Sir Chris, who climbed Mount Everest in 1985 when he was 50 after leading and taking part in four previous expeditions to the world’s highest mountain, made the first ascent of the Old Man of Hoy in 1966.
He and colleague Tom Patey returned the following year and were part of a famous three-night live TV broadcast, The Great Climb.
He made the first British ascent of the North Face of the Eiger and the first ascent of the notorious Ogre in Pakistan.
The latter involved fellow climber Doug Scott breaking both legs and Chris suffering fractured ribs. The ascent was not replicated for 24 years.
The outdoor clothing firm Berghaus, of which Sir Chris is non-executive chairman, will post photo galleries and videos of the ascent of the Old Man of Hoy on its Facebook page.
Educated at University College School in Hampstead, he joined the Royal Fusiliers before attending the Royal Military Academy Sandhurst, and on graduation was commissioned in the Royal Tank Regiment in 1956.
After three years in north Germany, he spent two years at the army outward bound school as a mountaineering instructor.
Sir Chris started climbing in 1951, at the age of 16, and over 60 years of adventure has been involved in 19 expeditions to the Himalayas, including four to Mount Everest.
He has written 17 books and presented numerous TV shows about mountaineering.
He has also been active in the outdoor community, with roles in the British Mountaineering Council, Outdoor Industries Association, Council for National Parks, the Outward Bound Trust and, most recently, the Friends of Blencathra.

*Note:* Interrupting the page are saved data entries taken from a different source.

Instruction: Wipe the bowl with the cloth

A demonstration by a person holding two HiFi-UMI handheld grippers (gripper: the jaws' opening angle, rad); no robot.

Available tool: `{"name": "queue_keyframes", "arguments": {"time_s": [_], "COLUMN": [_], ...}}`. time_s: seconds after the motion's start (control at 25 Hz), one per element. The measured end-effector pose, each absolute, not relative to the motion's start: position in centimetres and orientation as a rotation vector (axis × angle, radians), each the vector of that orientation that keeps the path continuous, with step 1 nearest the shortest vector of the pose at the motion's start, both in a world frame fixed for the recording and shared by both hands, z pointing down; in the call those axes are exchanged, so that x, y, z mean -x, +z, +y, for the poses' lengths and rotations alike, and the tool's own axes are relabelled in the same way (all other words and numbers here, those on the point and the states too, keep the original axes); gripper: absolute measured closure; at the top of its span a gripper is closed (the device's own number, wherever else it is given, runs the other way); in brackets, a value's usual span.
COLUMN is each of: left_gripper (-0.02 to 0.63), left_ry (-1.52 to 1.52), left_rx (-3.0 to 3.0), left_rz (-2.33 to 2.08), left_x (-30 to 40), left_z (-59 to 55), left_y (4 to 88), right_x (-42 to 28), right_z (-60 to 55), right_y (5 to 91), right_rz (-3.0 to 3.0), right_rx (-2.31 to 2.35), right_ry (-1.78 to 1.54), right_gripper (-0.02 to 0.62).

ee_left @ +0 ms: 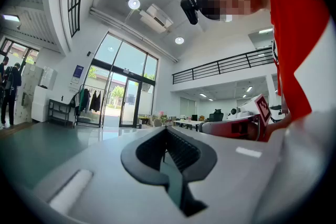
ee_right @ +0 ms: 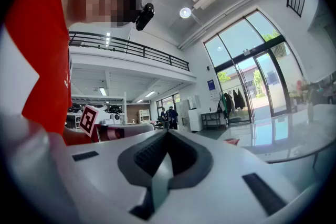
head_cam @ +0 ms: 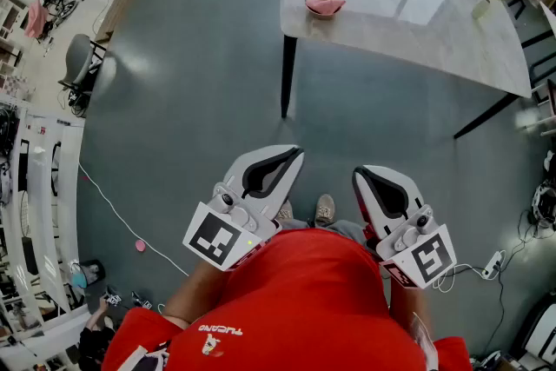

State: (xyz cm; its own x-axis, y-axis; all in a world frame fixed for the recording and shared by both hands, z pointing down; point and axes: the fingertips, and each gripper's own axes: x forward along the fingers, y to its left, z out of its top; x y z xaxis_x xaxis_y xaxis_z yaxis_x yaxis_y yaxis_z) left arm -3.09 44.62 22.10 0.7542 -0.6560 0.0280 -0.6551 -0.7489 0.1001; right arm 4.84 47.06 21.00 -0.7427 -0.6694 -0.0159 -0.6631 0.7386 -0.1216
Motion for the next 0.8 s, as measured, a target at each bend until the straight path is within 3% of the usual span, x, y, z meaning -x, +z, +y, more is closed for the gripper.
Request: {"name": "queue_keyframes", "arguments": {"time_s": [0.8], "left_gripper": [0.601], "left_ry": [-0.023], "left_rx": [-2.869], "left_rz": [-1.159], "left_x": [0.4], "left_z": [43.0], "left_y": [21.9], "right_x": [-8.6], "right_z": [45.0], "right_y": [21.4], "right_rz": [2.848], "right_rx": [1.034], "right_ry": [-0.233], "right_gripper": [0.594]}}
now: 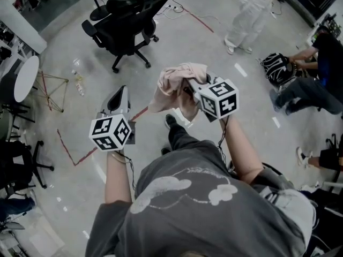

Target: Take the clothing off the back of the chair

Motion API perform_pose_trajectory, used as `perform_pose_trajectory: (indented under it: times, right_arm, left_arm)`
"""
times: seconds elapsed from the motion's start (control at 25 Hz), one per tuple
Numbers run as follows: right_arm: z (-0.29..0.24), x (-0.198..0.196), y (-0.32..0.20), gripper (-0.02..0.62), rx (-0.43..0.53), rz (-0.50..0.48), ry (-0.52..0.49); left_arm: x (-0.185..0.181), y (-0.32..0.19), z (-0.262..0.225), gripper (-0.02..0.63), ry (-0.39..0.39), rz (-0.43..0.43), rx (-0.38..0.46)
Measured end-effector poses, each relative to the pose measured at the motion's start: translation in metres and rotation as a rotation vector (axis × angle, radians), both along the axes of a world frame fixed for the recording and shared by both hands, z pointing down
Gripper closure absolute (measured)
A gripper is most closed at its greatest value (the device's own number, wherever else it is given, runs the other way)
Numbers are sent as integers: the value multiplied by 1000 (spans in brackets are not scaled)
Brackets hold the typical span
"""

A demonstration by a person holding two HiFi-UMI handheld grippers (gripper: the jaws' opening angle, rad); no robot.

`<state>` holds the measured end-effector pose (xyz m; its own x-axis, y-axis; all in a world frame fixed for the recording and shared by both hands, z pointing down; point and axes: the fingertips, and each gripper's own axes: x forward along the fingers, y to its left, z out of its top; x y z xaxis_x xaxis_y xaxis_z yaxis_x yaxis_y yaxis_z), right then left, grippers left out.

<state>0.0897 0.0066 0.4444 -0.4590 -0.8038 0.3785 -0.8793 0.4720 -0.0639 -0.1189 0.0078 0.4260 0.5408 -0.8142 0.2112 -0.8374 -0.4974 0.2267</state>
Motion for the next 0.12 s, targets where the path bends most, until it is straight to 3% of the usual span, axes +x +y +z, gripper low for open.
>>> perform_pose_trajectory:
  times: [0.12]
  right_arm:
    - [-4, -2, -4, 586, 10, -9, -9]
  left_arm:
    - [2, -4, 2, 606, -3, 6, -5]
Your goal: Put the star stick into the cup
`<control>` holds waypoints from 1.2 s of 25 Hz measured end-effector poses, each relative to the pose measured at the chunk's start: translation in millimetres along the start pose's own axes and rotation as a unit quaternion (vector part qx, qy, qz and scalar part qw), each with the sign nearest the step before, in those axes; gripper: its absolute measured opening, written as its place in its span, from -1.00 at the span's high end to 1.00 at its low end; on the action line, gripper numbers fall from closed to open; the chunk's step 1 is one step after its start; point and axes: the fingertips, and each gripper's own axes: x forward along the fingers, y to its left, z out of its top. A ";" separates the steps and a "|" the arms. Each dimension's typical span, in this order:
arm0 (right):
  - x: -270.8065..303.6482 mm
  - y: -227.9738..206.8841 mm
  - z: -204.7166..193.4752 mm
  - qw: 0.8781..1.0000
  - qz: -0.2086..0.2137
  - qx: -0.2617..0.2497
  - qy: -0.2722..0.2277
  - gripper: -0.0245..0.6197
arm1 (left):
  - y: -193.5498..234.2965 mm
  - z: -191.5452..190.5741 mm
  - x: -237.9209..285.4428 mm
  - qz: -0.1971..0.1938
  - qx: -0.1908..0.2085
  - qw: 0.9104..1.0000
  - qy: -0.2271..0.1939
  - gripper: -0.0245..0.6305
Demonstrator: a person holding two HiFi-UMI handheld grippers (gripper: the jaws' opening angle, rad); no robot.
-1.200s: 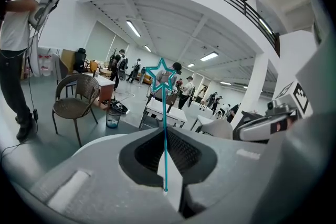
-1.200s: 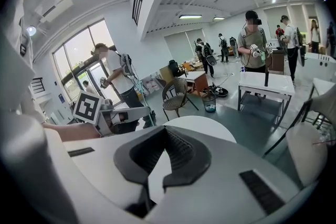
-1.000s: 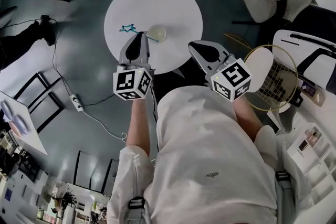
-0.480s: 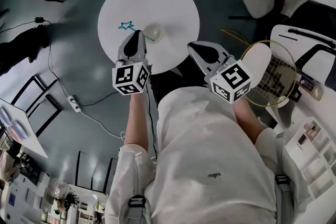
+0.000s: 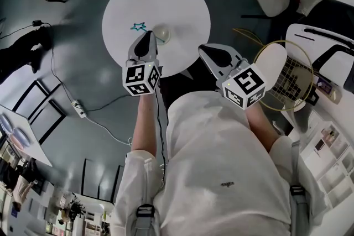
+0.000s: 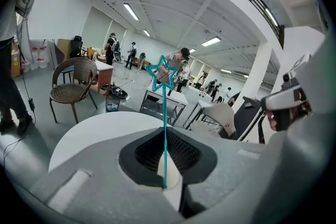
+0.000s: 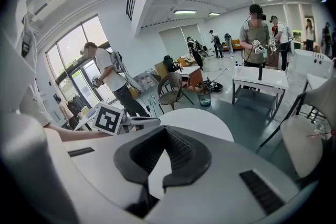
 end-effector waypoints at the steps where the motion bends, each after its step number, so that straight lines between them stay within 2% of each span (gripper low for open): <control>1: -0.4 0.1 -0.5 1.000 0.000 0.000 0.000 0.90 | 0.0 -2.0 0.8 0.000 0.000 1.000 0.003 0.86; 14: -4.3 -1.1 -6.7 1.000 -0.001 0.005 0.002 0.90 | 1.1 -28.7 9.1 0.003 0.001 0.999 0.035 0.86; 30: -7.4 -0.1 -9.1 1.000 0.000 0.004 0.000 0.90 | 3.8 -45.6 15.6 0.009 0.013 0.999 0.052 0.86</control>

Yesterday, Matt Hickman of Berghaus, who was with the pair, tweeted: “Chris and Leo are on the top now!”
He had earlier said: “Chris is commenting that he isn’t as flexible as the last time he did it!”
The climbers, who are both members of an elite Berghaus team of athletes, completed their ascent at 5pm yesterday.
News of the adventure led to tributes for Sir Chris being paid on the Berghaus Facebook page.
One user, Rob Mackenzie, posted: “What a legend Sir Chris is, most octogenarians are content to sit and watch life go by. Respect.”
Another, Craig Wilson, wrote: “A true giant and true gent and with Leo’s assistance I’m sure they will conquer this peak.”
Sir Chris was knighted in 1996 for his services to the sport of mountaineering and he was appointed Commander of the Royal Victorian Order (CVO) in the 2010 birthday honours for his services to the Outward Bound Trust.